**TASK STATEMENT:** Should a line below contain the word "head", report it.

== Segment start ==

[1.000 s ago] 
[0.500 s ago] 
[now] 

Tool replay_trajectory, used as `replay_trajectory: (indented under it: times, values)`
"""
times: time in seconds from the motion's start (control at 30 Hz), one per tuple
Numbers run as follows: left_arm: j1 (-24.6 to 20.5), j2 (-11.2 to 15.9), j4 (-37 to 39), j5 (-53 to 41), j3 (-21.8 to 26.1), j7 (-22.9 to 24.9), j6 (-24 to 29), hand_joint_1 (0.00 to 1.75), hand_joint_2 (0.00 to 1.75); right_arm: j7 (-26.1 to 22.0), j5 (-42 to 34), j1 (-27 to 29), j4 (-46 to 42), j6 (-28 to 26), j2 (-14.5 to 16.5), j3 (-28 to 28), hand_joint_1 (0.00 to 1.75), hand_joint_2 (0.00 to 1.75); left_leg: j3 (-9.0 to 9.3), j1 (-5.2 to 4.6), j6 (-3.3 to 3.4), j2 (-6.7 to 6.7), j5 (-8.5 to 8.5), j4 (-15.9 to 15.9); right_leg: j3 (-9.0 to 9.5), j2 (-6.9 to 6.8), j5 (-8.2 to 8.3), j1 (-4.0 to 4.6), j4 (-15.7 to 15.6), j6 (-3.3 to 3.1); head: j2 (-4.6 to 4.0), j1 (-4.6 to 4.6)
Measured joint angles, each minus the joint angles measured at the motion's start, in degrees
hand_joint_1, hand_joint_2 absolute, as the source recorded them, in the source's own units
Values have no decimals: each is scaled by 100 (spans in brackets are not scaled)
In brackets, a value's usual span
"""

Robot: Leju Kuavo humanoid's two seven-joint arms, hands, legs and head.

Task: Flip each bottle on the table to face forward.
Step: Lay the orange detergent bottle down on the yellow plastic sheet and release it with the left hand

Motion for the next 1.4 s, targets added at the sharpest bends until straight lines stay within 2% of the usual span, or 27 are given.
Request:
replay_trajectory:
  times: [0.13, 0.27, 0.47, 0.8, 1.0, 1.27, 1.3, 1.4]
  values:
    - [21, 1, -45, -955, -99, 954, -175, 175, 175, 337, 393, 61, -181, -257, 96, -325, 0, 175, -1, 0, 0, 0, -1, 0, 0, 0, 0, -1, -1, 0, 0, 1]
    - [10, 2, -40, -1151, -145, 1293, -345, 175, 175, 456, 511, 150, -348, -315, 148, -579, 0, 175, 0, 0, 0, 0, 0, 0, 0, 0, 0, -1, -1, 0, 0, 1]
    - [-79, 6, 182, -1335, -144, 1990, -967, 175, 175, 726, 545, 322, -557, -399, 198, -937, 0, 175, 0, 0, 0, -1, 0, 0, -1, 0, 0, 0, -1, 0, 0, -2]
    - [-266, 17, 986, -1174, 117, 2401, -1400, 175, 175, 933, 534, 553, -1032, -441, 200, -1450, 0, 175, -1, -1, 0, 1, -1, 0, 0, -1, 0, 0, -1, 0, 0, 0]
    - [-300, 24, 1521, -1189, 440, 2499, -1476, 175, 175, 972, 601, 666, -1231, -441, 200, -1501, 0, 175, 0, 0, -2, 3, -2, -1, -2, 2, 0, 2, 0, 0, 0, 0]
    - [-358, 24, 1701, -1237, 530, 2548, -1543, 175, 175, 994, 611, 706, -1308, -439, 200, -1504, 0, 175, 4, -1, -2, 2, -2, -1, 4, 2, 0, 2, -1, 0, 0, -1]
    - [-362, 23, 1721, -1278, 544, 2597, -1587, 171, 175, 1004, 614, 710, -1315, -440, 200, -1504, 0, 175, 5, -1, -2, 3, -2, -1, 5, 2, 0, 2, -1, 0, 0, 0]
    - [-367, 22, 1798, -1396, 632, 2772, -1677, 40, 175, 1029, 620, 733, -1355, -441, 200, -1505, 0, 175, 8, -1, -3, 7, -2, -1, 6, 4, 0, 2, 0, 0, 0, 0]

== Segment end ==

**EXERCISE SOLUTION:**
Numbers run as follows: left_arm: j1 (-24.6 to 20.5), j2 (-11.2 to 15.9), j4 (-37 to 39), j5 (-53 to 41), j3 (-21.8 to 26.1), j7 (-22.9 to 24.9), j6 (-24 to 29), hand_joint_1 (0.00 to 1.75), hand_joint_2 (0.00 to 1.75); right_arm: j7 (-26.1 to 22.0), j5 (-42 to 34), j1 (-27 to 29), j4 (-46 to 42), j6 (-28 to 26), j2 (-14.5 to 16.5), j3 (-28 to 28), hand_joint_1 (0.00 to 1.75), hand_joint_2 (0.00 to 1.75); left_leg: j3 (-9.0 to 9.3), j1 (-5.2 to 4.6), j6 (-3.3 to 3.4), j2 (-6.7 to 6.7), j5 (-8.5 to 8.5), j4 (-15.9 to 15.9); right_leg: j3 (-9.0 to 9.5), j2 (-6.9 to 6.8), j5 (-8.2 to 8.3), j1 (-4.0 to 4.6), j4 (-15.7 to 15.6), j6 (-3.3 to 3.1); head: j2 (-4.6 to 4.0), j1 (-4.6 to 4.6)
Robot: Leju Kuavo humanoid's two seven-joint arms, hands, legs and head.

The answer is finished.